WHAT YOU ARE ASKED TO DO:
Please give the count of lines below that include "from" and leave out everything else.

==== SUPPLIED DATA ====

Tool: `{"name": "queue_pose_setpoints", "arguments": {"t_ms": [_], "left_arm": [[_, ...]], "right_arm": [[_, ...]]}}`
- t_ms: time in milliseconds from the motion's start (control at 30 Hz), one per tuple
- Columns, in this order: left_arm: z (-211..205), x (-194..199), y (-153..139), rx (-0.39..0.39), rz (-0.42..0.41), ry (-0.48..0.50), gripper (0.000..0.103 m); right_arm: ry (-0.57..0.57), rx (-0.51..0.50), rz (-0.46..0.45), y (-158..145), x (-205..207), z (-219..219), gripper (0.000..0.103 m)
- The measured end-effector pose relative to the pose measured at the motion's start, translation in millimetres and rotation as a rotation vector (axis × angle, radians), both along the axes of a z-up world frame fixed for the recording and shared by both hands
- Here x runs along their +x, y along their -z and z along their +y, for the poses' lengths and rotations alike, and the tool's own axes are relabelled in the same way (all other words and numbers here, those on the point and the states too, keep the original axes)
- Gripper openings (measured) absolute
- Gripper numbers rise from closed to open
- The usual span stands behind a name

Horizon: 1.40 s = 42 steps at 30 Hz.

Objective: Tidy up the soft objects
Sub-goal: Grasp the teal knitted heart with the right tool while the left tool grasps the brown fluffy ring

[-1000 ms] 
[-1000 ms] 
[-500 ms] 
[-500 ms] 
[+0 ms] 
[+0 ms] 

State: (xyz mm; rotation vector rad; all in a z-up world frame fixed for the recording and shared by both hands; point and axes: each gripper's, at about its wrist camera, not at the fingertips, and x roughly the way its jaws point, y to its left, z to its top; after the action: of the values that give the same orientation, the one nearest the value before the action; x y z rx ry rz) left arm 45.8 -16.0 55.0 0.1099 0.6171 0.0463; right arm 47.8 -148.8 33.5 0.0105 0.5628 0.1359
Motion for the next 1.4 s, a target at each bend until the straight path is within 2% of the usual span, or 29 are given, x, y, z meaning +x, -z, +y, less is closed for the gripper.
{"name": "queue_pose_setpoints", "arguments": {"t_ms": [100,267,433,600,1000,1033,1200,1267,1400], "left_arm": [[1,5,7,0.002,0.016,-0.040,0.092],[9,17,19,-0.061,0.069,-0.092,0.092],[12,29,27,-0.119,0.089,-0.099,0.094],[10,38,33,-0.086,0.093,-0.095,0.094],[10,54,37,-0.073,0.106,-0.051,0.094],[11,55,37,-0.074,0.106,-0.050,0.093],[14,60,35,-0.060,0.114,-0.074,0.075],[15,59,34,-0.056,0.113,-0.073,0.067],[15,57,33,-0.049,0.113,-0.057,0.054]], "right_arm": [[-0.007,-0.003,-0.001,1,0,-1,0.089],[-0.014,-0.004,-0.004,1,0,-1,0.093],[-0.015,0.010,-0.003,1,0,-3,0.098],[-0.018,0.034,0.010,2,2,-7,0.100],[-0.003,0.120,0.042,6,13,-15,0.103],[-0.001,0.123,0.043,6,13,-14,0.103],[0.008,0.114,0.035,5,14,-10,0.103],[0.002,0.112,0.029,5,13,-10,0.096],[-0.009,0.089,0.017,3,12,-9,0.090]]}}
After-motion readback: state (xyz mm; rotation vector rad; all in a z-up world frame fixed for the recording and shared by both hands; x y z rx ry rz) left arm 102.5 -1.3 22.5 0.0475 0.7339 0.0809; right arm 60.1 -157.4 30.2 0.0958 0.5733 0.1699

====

EXERCISE RESPONSE:
2